== Segment start ==

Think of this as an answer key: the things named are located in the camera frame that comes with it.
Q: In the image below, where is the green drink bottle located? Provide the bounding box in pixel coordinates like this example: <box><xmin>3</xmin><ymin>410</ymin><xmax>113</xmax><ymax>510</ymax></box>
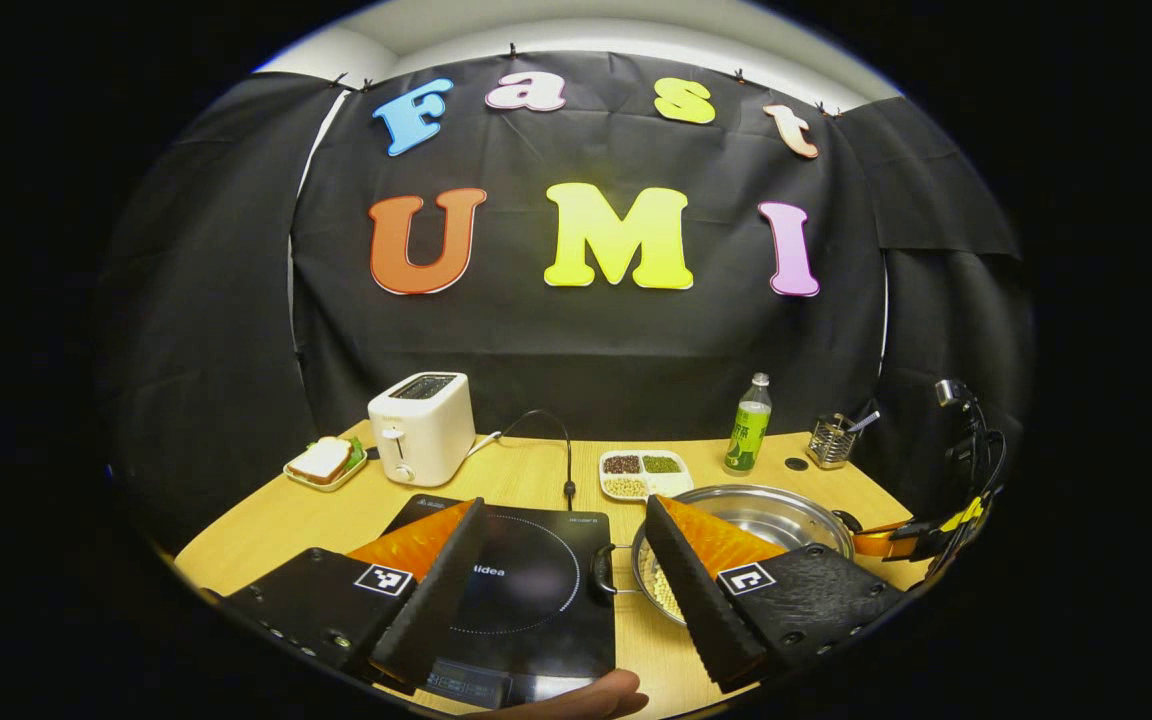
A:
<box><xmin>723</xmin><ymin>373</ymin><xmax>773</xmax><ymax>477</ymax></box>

== Segment end ==
== Segment start ==

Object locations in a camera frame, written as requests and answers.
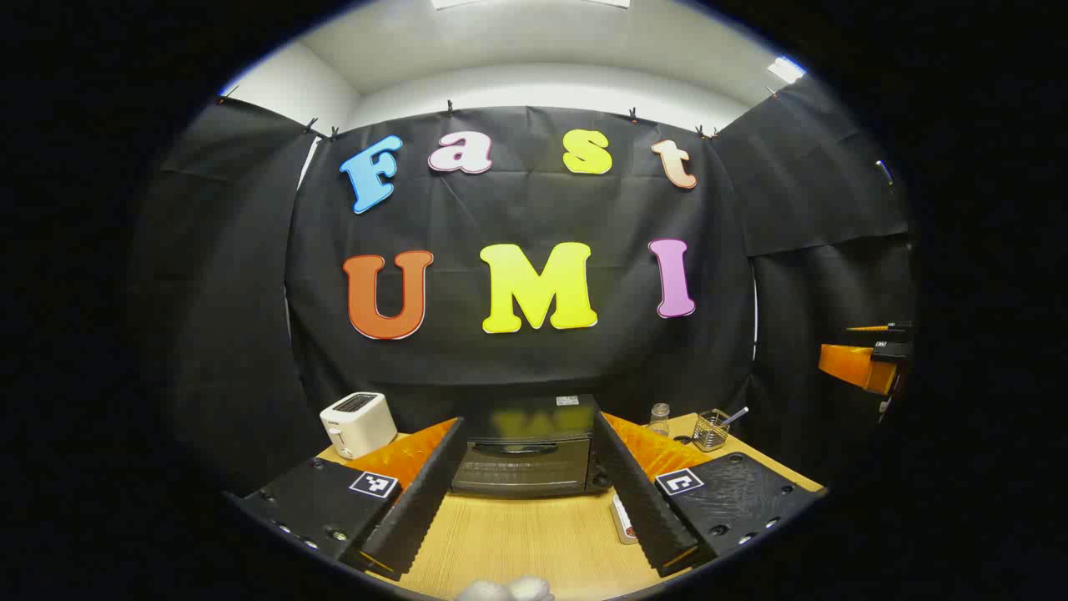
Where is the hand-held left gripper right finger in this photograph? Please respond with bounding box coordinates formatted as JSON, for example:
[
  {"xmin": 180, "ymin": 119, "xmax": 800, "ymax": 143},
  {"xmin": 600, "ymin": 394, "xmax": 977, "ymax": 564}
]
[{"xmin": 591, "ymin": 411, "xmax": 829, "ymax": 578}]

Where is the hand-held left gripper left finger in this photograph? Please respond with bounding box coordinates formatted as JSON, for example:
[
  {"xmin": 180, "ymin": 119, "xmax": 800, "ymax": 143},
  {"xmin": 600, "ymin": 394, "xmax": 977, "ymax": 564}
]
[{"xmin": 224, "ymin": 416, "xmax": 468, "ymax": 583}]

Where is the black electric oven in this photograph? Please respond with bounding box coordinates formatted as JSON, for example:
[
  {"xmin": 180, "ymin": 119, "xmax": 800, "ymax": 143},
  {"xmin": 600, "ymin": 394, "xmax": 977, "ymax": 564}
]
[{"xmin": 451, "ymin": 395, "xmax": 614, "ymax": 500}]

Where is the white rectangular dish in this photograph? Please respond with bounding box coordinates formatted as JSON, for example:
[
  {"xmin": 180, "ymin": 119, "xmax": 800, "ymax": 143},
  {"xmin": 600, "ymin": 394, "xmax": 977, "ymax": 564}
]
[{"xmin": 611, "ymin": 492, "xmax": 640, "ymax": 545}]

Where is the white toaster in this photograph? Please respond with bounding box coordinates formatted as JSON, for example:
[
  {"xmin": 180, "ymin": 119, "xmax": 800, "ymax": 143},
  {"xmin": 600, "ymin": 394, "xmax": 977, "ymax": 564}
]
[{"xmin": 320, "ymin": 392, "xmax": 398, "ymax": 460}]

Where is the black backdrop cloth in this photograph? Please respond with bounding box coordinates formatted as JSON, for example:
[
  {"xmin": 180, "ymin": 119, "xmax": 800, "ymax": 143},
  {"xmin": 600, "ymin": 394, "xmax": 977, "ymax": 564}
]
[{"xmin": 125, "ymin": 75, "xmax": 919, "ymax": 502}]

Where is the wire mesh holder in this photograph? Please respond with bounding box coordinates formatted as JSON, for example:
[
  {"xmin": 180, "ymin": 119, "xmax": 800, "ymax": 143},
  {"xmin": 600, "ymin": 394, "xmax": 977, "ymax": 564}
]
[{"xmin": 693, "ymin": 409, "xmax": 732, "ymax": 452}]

== Segment end ==

### PROBLEM DETAILS:
Some lines contain the word "white". Pull each one out of the listing.

### ANSWER TO THE PROBLEM:
Where is the white rectangular dish in this photograph? Please respond with bounding box coordinates formatted as JSON, for example:
Where is the white toaster in this photograph? Please respond with bounding box coordinates formatted as JSON, for example:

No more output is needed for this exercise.